The same thing applied to other units of time, such as months, weeks, days, and hours, and this has implications for the Crucifixion:

  • Jesus died at around 3 p.m. (cf. Luke 23:44-46), which means the first day of his death was the remainder of the day of preparation, between 3 p.m. and sunset.
  • The second day then began at sunset and lasted through the entire sabbath (i.e., it was Friday night and Saturday daytime).
  • The third day then began at sundown on the sabbath and lasted until sunset on the first day of the week (i.e., it was Saturday night and Sunday daytime).

This is why, on the road to Emmaus, the disciples can tell Jesus that “it is now the third day” since the Crucifixion (Luke 24:21).

We thus have abundant evidence pointing to the Friday-Saturday-Sunday chronology, with Jesus being raised “on the third day.”


“Three Days and Three Nights”?

How, then, do we explain the single verse in which Jesus says he will be in the belly of the earth for “three days and three nights”?
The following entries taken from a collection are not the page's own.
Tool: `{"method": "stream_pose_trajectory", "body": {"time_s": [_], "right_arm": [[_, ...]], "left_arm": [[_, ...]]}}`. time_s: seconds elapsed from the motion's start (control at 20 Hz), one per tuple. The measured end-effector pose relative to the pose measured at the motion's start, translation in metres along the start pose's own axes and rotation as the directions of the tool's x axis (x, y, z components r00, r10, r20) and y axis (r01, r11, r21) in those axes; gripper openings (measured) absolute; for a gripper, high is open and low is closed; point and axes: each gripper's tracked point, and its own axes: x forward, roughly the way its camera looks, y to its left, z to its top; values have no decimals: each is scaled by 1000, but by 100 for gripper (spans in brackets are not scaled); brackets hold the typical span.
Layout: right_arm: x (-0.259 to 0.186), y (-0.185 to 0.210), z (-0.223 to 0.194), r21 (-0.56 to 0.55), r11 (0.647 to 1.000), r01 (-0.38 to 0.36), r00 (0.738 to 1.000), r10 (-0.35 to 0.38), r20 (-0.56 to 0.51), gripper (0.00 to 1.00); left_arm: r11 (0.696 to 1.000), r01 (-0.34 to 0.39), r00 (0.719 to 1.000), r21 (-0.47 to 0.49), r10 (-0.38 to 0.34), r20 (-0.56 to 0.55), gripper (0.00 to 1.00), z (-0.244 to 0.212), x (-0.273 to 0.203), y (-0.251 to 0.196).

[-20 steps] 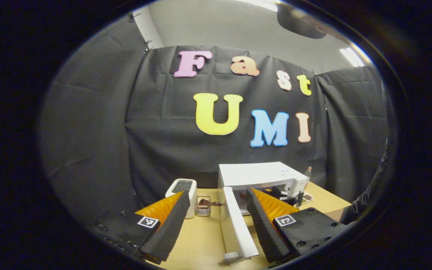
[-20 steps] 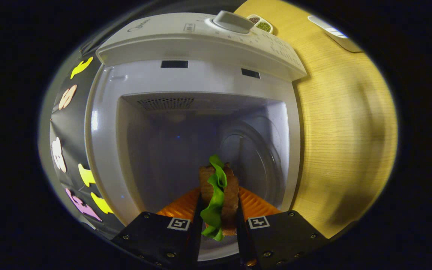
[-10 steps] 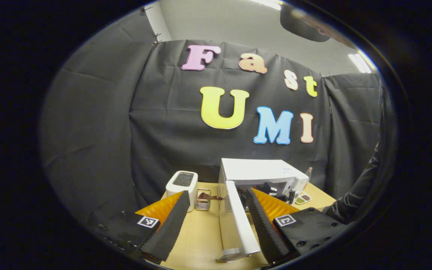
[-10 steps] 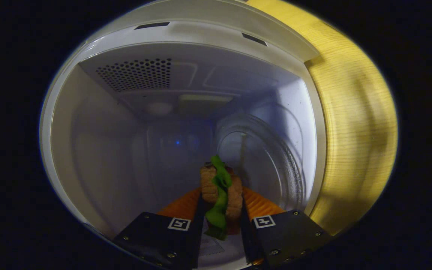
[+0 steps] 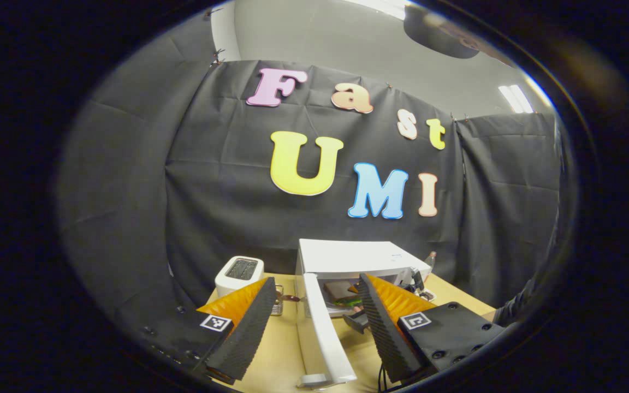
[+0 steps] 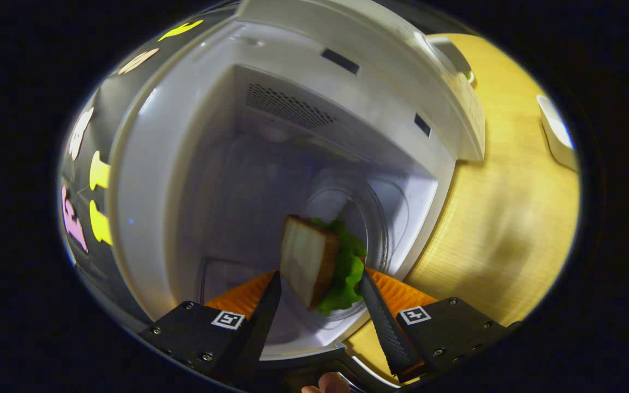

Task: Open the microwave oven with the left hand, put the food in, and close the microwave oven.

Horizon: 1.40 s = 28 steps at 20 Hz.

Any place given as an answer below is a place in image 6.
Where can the glass microwave turntable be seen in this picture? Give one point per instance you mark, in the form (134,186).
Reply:
(374,218)

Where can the white rectangular tray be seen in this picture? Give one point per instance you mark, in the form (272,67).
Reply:
(557,134)

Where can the white microwave oven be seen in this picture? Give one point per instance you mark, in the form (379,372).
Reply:
(194,164)

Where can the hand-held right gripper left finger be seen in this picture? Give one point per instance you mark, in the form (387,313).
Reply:
(262,322)

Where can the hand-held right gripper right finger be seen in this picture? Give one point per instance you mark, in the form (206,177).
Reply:
(383,322)

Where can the bread and lettuce sandwich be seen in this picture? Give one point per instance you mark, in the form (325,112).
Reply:
(306,256)

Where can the black backdrop cloth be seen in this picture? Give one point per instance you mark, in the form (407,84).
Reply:
(93,125)

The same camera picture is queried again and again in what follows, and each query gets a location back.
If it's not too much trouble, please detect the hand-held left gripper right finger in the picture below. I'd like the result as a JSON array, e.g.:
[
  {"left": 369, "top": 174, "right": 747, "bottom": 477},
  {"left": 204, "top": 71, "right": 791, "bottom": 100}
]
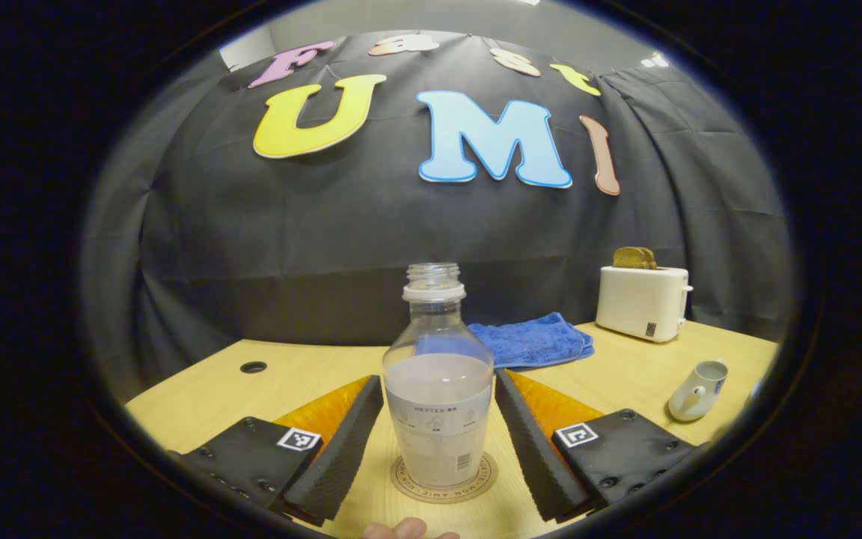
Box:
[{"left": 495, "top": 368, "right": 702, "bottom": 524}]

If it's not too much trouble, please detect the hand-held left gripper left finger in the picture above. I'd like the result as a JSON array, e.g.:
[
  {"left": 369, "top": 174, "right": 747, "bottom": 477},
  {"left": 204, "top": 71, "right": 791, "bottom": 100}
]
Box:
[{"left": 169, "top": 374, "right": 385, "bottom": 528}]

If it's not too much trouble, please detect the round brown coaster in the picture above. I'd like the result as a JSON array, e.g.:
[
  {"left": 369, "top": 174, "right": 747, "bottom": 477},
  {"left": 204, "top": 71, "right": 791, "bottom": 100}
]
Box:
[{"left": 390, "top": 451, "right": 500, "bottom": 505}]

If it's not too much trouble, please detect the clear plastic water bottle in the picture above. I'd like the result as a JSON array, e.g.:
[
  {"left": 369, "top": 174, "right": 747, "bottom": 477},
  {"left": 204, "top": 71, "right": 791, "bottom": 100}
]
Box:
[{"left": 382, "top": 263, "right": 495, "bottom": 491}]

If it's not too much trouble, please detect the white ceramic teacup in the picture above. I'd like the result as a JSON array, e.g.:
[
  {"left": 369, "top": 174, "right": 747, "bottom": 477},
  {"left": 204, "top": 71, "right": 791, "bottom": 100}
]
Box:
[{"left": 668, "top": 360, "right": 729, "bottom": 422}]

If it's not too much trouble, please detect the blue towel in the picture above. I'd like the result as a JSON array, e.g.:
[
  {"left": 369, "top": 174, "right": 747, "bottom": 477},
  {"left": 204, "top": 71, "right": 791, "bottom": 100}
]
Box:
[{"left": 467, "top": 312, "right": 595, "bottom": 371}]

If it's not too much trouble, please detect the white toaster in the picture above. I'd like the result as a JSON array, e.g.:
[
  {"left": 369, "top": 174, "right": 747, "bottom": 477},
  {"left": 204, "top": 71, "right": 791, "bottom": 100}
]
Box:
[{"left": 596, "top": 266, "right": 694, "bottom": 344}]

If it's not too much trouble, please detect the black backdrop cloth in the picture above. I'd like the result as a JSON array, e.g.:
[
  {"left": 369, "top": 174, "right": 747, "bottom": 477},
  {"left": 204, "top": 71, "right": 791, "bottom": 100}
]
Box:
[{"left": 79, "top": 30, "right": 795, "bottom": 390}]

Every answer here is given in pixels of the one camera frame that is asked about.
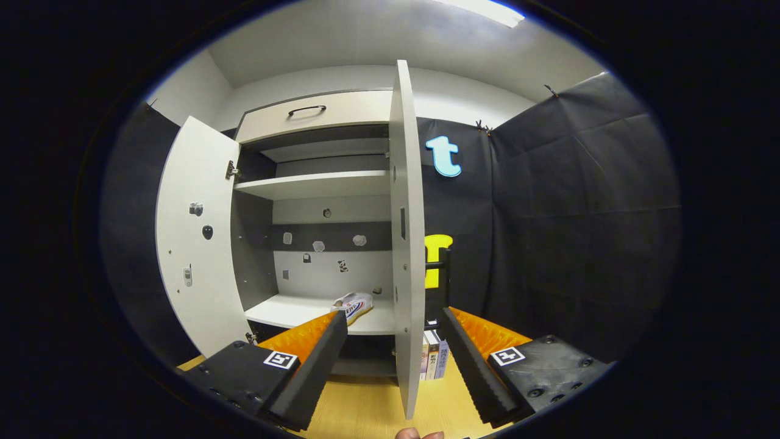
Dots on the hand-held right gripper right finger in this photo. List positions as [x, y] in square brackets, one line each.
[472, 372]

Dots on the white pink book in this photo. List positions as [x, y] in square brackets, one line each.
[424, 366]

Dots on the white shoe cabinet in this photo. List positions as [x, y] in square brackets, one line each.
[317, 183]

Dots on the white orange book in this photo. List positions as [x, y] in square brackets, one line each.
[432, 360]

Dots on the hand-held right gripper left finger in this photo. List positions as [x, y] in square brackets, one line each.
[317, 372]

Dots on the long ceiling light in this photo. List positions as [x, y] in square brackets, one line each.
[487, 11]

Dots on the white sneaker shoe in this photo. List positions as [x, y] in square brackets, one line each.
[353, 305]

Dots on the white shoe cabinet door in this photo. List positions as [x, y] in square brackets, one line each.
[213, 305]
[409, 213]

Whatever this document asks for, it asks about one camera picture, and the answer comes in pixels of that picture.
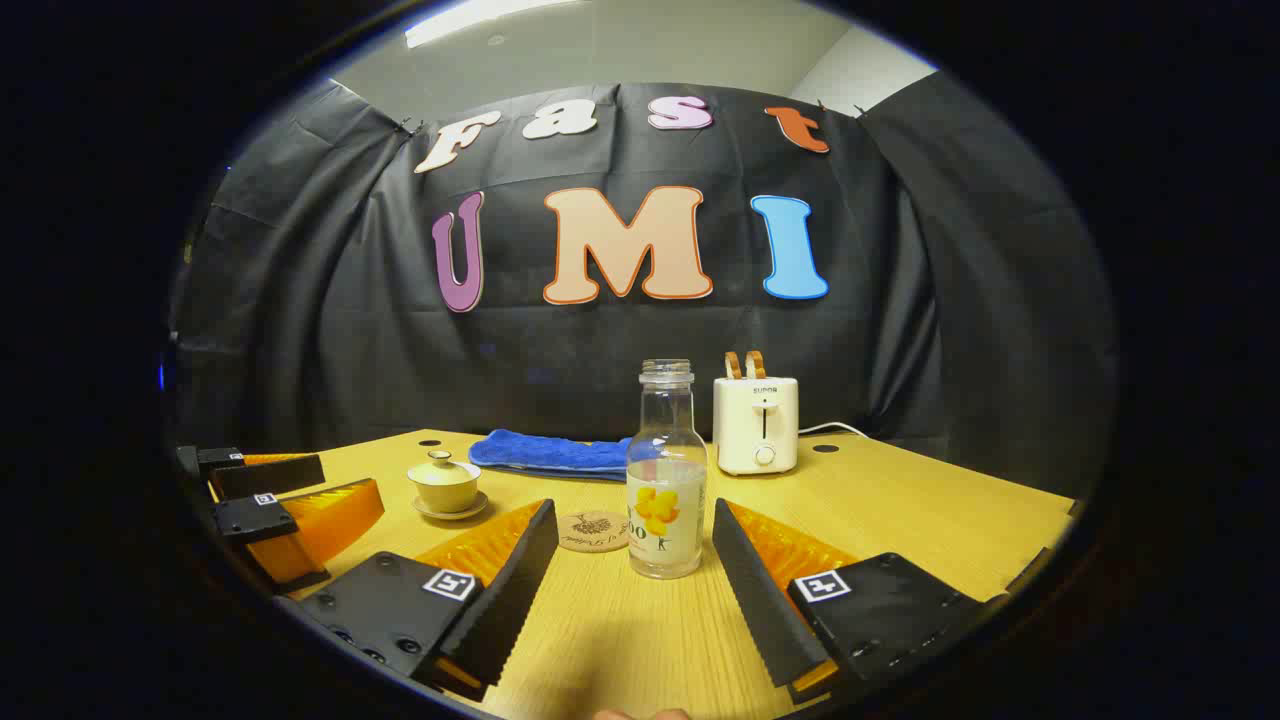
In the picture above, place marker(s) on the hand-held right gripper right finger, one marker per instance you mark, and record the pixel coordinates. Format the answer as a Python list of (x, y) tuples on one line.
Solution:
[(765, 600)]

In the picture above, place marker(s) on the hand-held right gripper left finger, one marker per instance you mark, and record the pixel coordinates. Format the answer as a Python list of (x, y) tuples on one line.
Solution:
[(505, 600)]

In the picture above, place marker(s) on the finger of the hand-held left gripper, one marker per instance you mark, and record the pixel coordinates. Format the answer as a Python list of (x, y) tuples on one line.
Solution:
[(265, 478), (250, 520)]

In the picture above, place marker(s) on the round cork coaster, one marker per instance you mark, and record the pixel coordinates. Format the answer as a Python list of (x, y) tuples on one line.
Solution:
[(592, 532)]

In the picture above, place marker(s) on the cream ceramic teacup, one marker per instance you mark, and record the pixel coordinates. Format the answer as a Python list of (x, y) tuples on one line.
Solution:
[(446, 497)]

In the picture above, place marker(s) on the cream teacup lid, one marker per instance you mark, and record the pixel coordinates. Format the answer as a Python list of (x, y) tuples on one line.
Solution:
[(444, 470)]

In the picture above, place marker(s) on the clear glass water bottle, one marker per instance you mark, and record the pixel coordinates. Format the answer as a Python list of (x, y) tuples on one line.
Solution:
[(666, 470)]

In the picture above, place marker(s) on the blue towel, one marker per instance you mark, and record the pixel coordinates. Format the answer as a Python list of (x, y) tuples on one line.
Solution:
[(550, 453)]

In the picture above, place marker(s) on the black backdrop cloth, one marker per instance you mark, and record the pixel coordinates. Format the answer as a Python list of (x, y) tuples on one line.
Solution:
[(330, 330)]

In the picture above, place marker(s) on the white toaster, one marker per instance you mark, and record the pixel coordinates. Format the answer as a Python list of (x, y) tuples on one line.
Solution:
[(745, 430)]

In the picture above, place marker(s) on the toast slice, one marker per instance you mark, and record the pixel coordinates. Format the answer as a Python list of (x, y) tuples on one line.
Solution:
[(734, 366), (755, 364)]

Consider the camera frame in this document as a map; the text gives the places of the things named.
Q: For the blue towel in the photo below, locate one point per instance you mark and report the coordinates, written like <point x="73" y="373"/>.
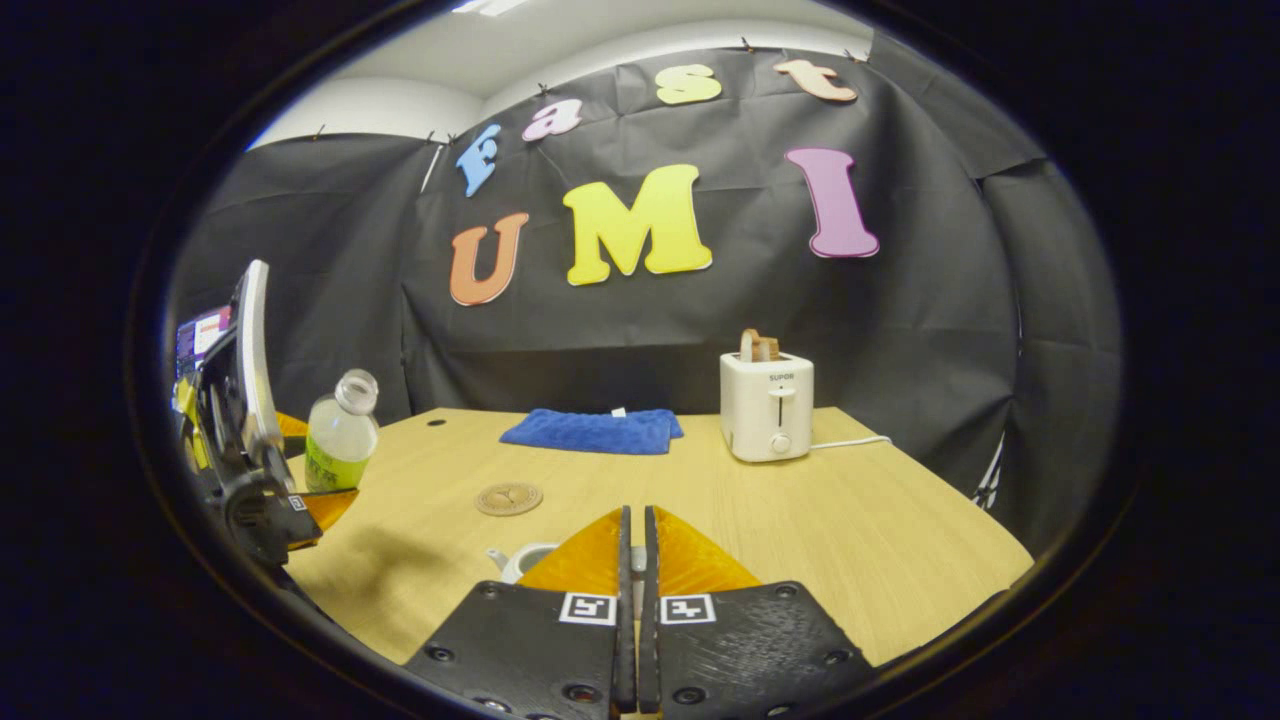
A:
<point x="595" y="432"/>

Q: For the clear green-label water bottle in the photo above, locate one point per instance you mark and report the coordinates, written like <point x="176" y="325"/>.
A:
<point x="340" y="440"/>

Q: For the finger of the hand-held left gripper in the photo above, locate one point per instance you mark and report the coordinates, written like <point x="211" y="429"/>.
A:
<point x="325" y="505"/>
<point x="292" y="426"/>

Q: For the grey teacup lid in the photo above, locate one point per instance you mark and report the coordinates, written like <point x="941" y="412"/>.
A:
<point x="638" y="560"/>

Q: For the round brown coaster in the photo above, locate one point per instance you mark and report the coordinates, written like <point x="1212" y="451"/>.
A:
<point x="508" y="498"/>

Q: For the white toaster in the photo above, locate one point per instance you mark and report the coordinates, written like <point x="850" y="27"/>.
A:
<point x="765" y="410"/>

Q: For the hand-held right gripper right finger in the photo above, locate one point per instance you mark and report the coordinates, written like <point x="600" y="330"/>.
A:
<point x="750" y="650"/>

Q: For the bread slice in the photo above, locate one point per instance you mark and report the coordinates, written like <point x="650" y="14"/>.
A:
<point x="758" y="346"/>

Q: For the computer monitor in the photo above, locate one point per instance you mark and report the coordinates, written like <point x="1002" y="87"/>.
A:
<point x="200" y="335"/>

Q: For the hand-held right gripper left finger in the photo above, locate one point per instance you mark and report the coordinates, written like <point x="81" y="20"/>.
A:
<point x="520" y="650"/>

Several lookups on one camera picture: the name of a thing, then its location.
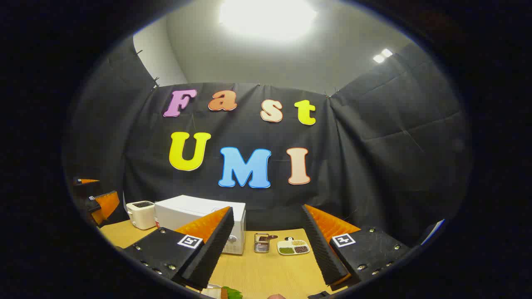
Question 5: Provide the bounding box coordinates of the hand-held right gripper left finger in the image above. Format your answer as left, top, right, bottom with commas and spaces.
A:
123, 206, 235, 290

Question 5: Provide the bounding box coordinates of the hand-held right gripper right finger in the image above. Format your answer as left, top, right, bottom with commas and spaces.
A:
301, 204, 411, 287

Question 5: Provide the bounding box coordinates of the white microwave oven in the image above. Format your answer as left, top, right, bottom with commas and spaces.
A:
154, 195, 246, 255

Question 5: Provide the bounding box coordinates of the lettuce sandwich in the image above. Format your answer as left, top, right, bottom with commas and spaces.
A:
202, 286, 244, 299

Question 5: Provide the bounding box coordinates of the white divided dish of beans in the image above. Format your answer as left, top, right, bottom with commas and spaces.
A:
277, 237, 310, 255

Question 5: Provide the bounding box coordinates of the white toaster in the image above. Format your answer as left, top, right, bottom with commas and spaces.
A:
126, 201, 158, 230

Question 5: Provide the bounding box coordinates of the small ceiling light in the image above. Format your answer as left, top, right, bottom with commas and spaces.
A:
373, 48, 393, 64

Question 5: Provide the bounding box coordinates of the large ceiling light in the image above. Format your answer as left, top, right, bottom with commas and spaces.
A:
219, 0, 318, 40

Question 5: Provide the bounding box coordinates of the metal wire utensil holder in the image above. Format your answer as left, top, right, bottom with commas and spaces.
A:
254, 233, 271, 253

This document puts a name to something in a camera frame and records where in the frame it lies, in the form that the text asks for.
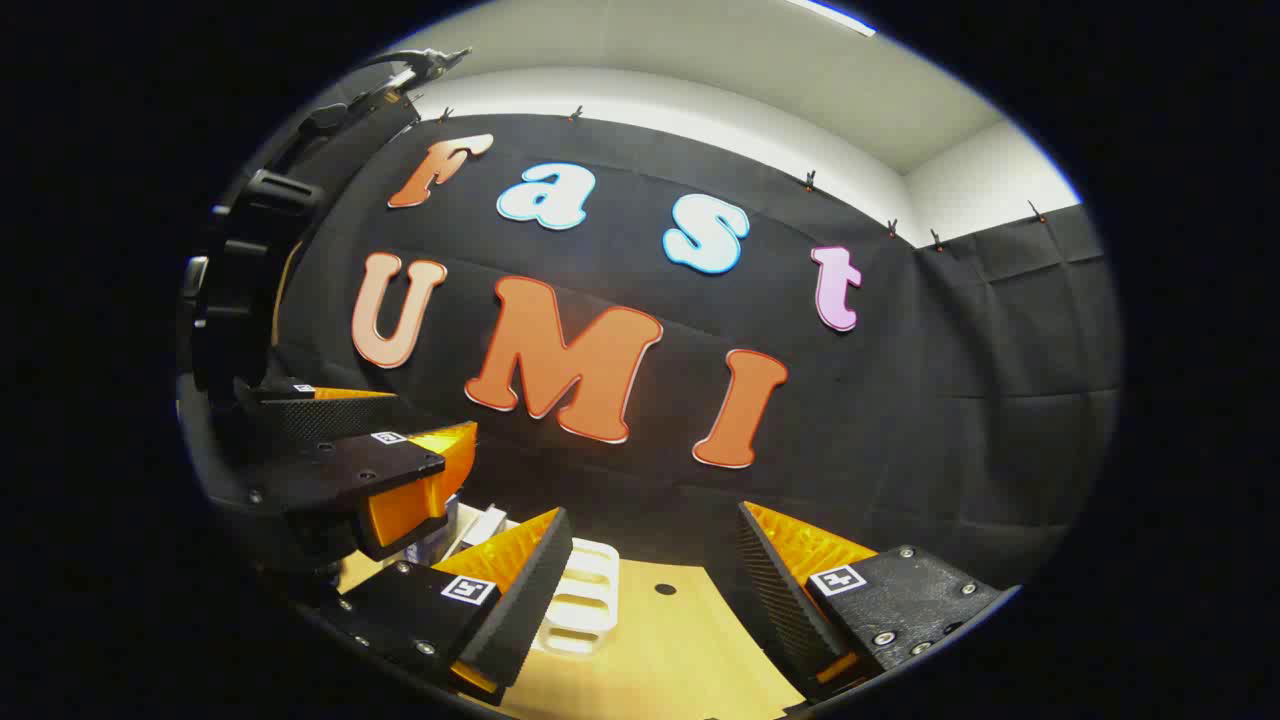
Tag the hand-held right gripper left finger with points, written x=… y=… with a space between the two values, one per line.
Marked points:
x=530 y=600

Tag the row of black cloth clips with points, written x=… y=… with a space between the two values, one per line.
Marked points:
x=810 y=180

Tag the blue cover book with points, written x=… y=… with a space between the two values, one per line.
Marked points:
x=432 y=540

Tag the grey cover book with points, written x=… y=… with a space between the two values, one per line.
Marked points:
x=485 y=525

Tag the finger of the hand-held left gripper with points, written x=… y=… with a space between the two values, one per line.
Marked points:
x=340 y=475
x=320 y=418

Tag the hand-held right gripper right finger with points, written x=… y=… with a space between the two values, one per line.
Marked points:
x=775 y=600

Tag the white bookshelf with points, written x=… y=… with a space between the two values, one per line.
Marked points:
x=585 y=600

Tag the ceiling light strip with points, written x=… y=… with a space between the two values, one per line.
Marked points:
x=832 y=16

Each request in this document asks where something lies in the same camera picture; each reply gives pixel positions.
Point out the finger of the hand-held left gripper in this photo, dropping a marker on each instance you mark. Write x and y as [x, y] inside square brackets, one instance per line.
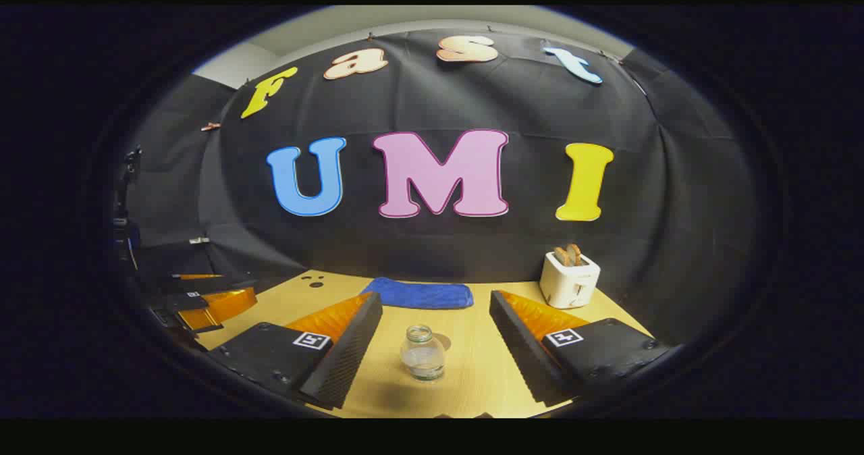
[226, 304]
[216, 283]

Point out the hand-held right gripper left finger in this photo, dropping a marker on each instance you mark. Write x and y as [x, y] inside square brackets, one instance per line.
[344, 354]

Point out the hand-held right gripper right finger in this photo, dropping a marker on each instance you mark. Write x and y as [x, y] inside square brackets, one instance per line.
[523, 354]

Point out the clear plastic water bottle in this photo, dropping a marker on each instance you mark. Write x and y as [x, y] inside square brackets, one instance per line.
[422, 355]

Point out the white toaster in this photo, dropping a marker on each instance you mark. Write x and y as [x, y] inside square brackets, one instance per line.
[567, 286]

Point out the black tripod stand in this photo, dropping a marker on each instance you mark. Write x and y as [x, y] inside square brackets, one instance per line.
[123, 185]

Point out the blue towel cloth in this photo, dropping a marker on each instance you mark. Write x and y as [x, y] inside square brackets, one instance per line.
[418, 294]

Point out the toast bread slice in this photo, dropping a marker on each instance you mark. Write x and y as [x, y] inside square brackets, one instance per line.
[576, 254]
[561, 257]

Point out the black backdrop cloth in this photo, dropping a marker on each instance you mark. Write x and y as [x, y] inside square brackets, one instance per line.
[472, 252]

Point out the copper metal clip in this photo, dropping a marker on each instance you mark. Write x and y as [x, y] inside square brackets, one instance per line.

If we took that literally to mean three full days—no more and no less—then it would mean Jesus would be dead for exactly 72 hours, which would place the Resurrection at 3 p.m.—something nobody proposes.

We must therefore recognize that this expression is not to be taken fully literally. It involves a figurative expression.

To understand that expression, we can’t impose our own culture’s ideas. We need to look at how ancient Jewish authors used language, and here scholars are clear.

As conservative Protestant Bible scholar R. T. France notes: “Three days and three nights was a Jewish idiom to a period covering only two nights” (Matthew, 213). 

Similarly, D. A. Carson, another conservative Protestant Bible scholar, explains: “In rabbinical thought a day and a night make an onah, and a part of an onah is as the whole. . . . Thus according to Jewish tradition, ‘three days and three nights’ need mean no more than ‘three days’ or the combination of any part of three separate days” (Expositor’s Bible Commentary, 8:296).

“Three days and three nights” is just an especially demonstrative way of saying “three days.” It doesn’t literally mean 72 hours.

And because of the ancients’ tendency to count parts for wholes—that is, to round numbers up—the three days of Jesus’ death were the final part of Friday, all of Saturday, and the first part of Sunday.

Of course, the phrase “three days and three nights”—with no further context—could mean 72 hours, but we have context for Matthew’s use of this phrase.

Ultimately, one cannot use a single verse that can be understood in more than one way to overturn all other the evidence we have from the New Testament—and from later in the Gospel of Matthew itself.

Scholars thus are on safe ground when they maintain the historic position that Jesus was crucified on a Friday.